By Santiago Sinelnicof, Red Hat Chief Solutions Architect for South America and the Caribbean.
The financial services business ecosystem has been radically transformed in recent years and is undoubtedly more dynamic and open to innovation. While open banking reforms have encouraged organizations to open their architectures to each other, there is still a lot of potential to be unlocked. Along similar lines, we can say that there is a huge untapped opportunity in building joint business models, which for some time now has been developed by new financial technology companies.
Many banks have understood the value of creating open financial communities, but there is still a long way to go for financial organizations to adopt deeper collaborative models. Implementing such models would save them time and resources and empower internal teams to focus on differentiating their business where it really matters. So how can an organization break free from legacy structures and attitudes to better integrate and interact with partners?
First, one of the keys to updating their strategies is based on adopting a growth mindset. Traditionally, banks have tended to view third parties as suppliers, treating the relationship as a transactional exchange. In this sense, the shift for banks must come through adopting a growth mindset that motivates engagement with a broader community. By interacting with an ecosystem of partners and treating them as a valuable additional set of experts, banks can accelerate problem resolution and achieve their business objectives more quickly.
Secondly, and no less important, is the open culture, which defines the way in which we want to relate to our partners, customers and communities. In this line, innovation does not imply the mere adoption of state-of-the-art technologies, but the decision to give collaborators a leading role. For this reason, the digital transformation programs that Red Hat designs for its clients in the financial sector not only include the development of new technologies, but also the need for a cultural change to mature within each company, which will increase agility, flexibility and collaborative spirit among teams. If different departments are not set up to interact with each other, it is important to work on those barriers and build bridges to ensure that everyone is included.

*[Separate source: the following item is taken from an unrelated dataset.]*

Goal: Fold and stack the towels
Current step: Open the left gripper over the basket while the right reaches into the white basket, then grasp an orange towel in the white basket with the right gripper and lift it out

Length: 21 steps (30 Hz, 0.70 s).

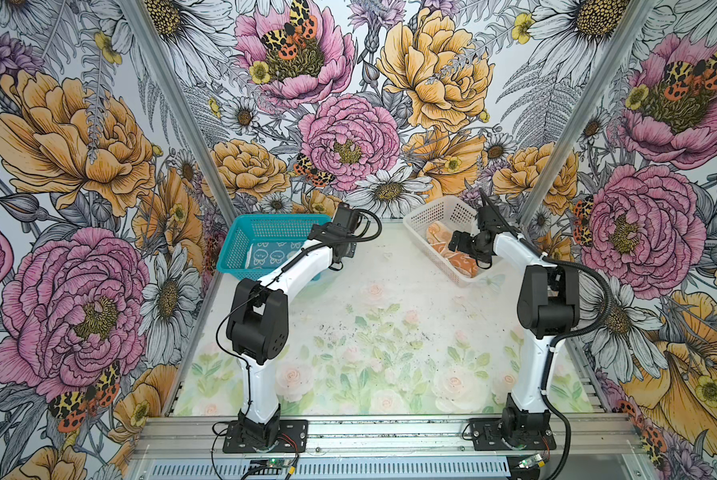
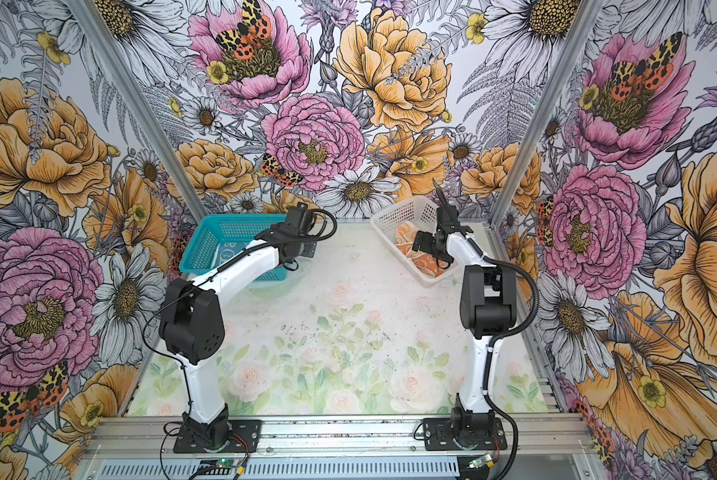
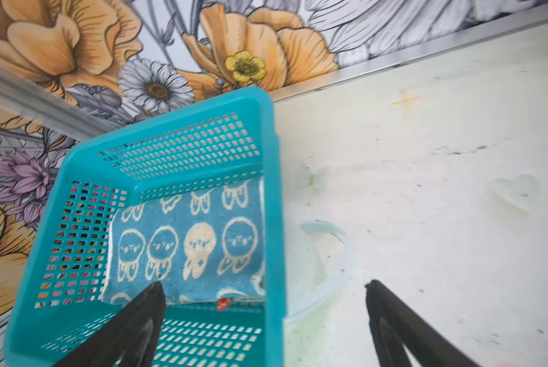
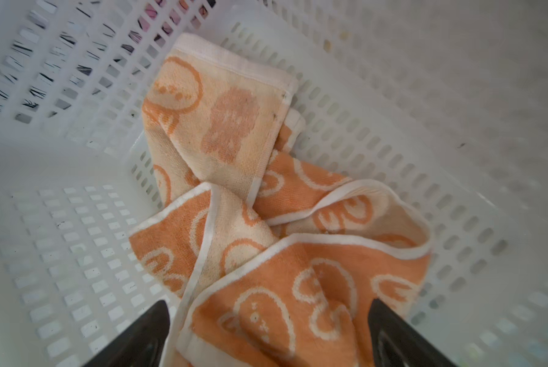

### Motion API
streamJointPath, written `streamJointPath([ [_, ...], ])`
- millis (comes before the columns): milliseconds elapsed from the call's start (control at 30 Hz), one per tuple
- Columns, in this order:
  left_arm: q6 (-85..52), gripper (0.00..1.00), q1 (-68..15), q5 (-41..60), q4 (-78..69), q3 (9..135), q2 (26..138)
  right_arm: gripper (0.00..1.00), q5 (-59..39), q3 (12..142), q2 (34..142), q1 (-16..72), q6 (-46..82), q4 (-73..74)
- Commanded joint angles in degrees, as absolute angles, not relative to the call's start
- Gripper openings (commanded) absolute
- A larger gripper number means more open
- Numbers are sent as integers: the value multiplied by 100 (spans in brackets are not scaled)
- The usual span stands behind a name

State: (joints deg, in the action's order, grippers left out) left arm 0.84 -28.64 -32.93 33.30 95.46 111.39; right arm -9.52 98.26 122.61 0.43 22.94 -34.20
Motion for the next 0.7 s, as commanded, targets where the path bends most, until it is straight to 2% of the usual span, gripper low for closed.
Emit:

Not only is internal collaboration relevant, but also at the external level. In this sense, banks must also humanize business relationships. The most successful ones are based on mutual understanding of what makes others work, what motivates someone to behave as they do and what drives their performance. Getting to know people on a more personal level can create deeply rooted relationships where everyone feels fully invested in driving the project forward. The banking industry may not be known for fostering vulnerability, but revealing a little more of the human in us is a key ingredient in building trusting relationships. The pandemic has added urgency to the need for greater empathy to guide people through hardship and demonstrated how people can come together through shared emotional experiences to better manage adversity. In parallel, by leveraging open source platforms, banks may have the opportunity to provide innovative services for their customers and stay on the cutting edge, while ensuring compliance and security standards.
Finally, to achieve a sustainable relationship with customers, banks need to address the technological challenges presented by Covid19 and simplify the user experience to improve processes. Building a consistent technology platform is a solid integration strategy. Organizations already need to rethink their system architectures and move towards open platform models.
In the case of using containers to leverage cloud scale, establishing a common platform at the base of the technology stack that runs uniformly can provide more control, security and stability. A common application management layer that is independent of the underlying technology and based on open APIs gives internal teams along with partners greater freedom to collaborate, which accelerates innovation. It also helps avoid the risk of ending up with many custom integrations, which can lead to cost overruns, outages or service-related issues for customers.
In brief, progress can come much faster when people and teams work together. As more companies in banking and adjacent industries realize the inherent opportunities resulting from greater openness, we will begin to see unprecedented innovation in financial services, creating better customer experiences.